US Coins

CCAC members recommend Code Talkers gold medals designs

Designs proposed for two congressional gold medals honoring members of two Native American tribes whose members served as Code Talkers during World War I and World War II were recommended Oct. 7 by the Citizens Coinage Advisory Committee.

The medals are among 33 to be produced by the Mint under provisions of the Code Talkers Recognition Act of 2008.

In addition to the gold medals presented to each tribe recognized, the U.S. Mint will also strike silver versions for presentation to surviving Code Talkers or family members. The Treasury secretary will also likely approve production of 1.5-inch and 3-inch bronze duplicates of the gold medals, as he has for previous Code Talkers medals.

Medal designs

The designs recommended Oct. 7 by the CCAC would give the Saint Regis Mohawk Tribe of New York a medal that features on the obverse a soldier talking on a radio and surrounded with images of the tribe’s symbols, a bear, wolf and snapping turtle, and on the reverse a Mohawk warrior wearing a bear claw necklace, with war clubs, a headdress, and a Mohawk Wolf belt completing the design. 

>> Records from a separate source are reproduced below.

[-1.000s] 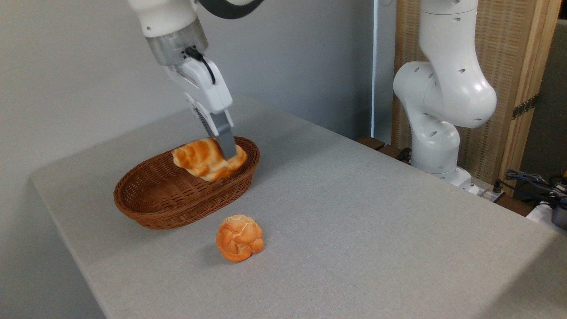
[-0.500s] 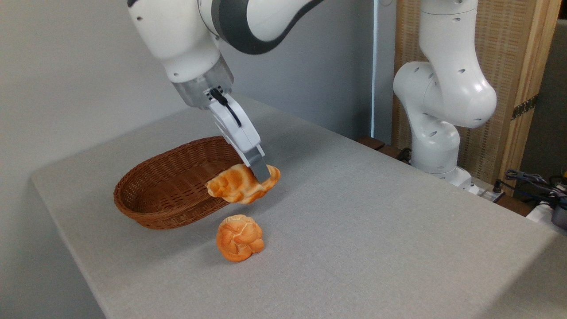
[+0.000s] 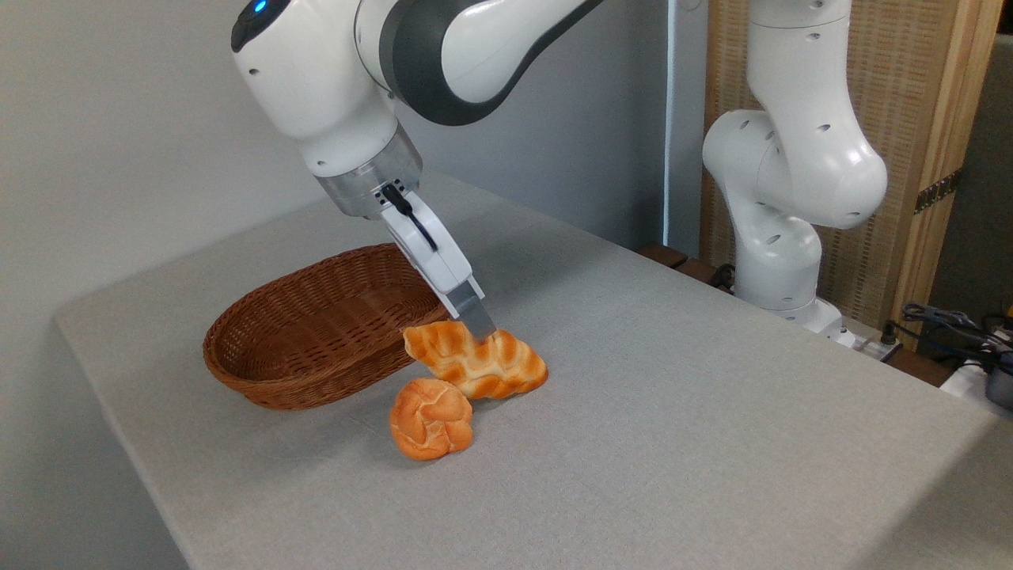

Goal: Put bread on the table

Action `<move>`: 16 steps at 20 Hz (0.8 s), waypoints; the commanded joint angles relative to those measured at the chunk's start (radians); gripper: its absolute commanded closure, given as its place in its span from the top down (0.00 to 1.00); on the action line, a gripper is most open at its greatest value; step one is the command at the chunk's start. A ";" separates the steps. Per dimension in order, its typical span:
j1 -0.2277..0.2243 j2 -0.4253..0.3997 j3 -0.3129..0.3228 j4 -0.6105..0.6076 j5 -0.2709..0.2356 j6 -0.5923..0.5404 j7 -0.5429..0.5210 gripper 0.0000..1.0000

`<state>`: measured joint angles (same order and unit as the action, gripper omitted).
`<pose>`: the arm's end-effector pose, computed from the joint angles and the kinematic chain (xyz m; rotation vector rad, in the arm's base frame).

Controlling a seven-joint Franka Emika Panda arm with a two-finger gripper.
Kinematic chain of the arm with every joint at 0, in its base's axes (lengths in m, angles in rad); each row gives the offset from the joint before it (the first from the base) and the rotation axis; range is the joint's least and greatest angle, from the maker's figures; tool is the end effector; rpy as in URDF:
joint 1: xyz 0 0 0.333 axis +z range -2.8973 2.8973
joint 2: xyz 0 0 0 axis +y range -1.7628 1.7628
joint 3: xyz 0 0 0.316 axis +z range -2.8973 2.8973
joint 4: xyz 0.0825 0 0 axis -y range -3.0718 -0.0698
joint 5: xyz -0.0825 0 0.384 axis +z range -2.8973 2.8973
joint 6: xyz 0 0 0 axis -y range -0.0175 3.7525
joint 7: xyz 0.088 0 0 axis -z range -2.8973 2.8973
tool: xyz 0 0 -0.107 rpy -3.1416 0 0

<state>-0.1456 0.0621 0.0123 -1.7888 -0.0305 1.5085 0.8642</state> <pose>0.5355 -0.0754 0.4861 2.5986 -1.4096 -0.4615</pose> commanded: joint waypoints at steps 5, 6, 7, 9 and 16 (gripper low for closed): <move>-0.011 -0.005 0.014 0.005 0.020 -0.002 0.025 1.00; -0.011 -0.008 0.014 0.009 0.020 0.001 0.025 1.00; -0.011 -0.008 0.014 0.011 0.020 0.001 0.025 1.00; -0.011 -0.015 0.015 0.014 0.017 0.006 0.024 1.00; -0.011 -0.016 0.015 0.088 0.006 0.076 0.010 1.00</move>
<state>-0.1456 0.0538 0.0126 -1.7466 -0.0291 1.5274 0.8643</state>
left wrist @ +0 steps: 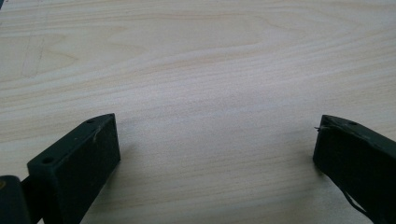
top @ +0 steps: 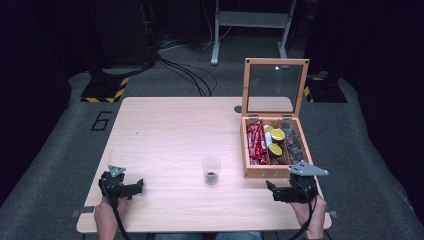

New Mexico’s Pueblo of Laguna secured backing for its preferred designs of a crouching infantryman holding a gun and radio for the obverse, and a reverse featuring the tribal seal and turkey and corn symbols. 

The committee had at first endorsed other designs that it believed the tribe had approved, but once a tribal representative urged a change via telephone, the panel quickly agreed to change its first recommendations.

The CCAC had initially favored a different design with a soldier holding a gun and radio for the obverse and another version of the dancing eagle tribal symbol and the arm patch of the 43rd Bombardment Group in which tribal members served.